How do I decide what’s important when everything feels urgent?

In our first face to face session with Cohort 21 this year, we were presented with The Eisenhower Matrix. Since the single biggest pressure on educators at the moment is arguably time (see the post from @bblack The Biggest Issue Facing Educators), how might we best use our precious minutes to to reflect what is urgent and important?

I love a to do list. Fancy notepads and electronic sticky notes bring my heart joy. Yet, although I am an organized person, I have often struggled with how to best use my time. I have often had the feeling that if I could just finish the things on my to do list, everything would be fine, and I could finally begin. Begin what? I’m not sure, but the feeling was there nonetheless.

I once heard author Emma Straub say ““The idea that we will at one point ‘arrive into our lives’ and everything falls into place is a myth.” We are here. This is it.

We must give ourselves permission to have hard days. We are managing deep trauma coming out of a pandemic. That is urgent. That is important.  We also need to recognize that if we’re living in the mindset of simply “what’s next?” we’ll never stop to enjoy what is. The truth is our to do lists will never actually end, so we need to carpe the wonderful moments of our day when they come to us. Even, and maybe especially, amidst the chaotic pace of a school. These moments of joy will not appear on our to do lists, and they cannot be attained only when “everything else” is finished. They almost always appear organically. They are important.

@ddoucet recently wrote about the question “What do you need to say yes to?” and I already have it on a sticky note in my dayplans. Frankly, this week, I need to say yes to my marking because our parent-teacher interviews are coming up, but long term, I need to say yes to helping my students find their French voices in my classroom again. Now that we are back in the classroom after 18 months of remote and hybrid learning, that feels urgent. That feels important. This was a focus of mine back in Season 7, and I am diving back into some of the strategies I used then. One of the new ways I’m hoping to do that is through some DEIJ work in my FSL classroom.

It isn’t always easy. I teach sections of Grade 7 French and Grade 8 French. One grade has settled well. I’ve got them, and we are on a great path for the year. The other grade, well, let’s just say we’re still finding our way.

I am hopeful. It’s amazing what happens when you look through the lens of urgent and important. It’s so easy to see the extra. The unnecessary. The things we have outgrown. It seems a bit easier to notice what we know we can say yes to. To notice moments of joy.
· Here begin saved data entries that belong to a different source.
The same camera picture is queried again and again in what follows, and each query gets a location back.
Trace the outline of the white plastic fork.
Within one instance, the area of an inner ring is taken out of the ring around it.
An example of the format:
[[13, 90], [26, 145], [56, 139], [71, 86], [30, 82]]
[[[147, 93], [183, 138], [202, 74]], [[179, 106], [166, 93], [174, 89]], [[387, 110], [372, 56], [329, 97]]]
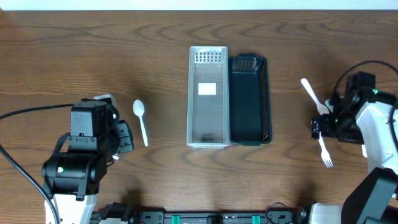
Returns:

Time will definitely be my biggest pressure point. More than ever before in my career. I know we all feel it, and it comforts me to know we are in this together.

Jenn

1 Comment

  1. bblack

    @jbairos This post is so relevant within education right now. You speak to the importance of positive mindsets, making time (because time won’t be found), affirming oneself, and, ultimately, saying ‘yes’. This is a nice balance to being able to say ‘no’; some things we can say ‘no’ to, but others we can not. Sometimes, we have to say ‘yes’, but if we don’t say ‘yes’ to something at that moment, it doesn’t necessarily mean that we are saying ‘no’. There is power and strength in that. In doing so, we are managing the time that we have and prioritizing ourselves as educators.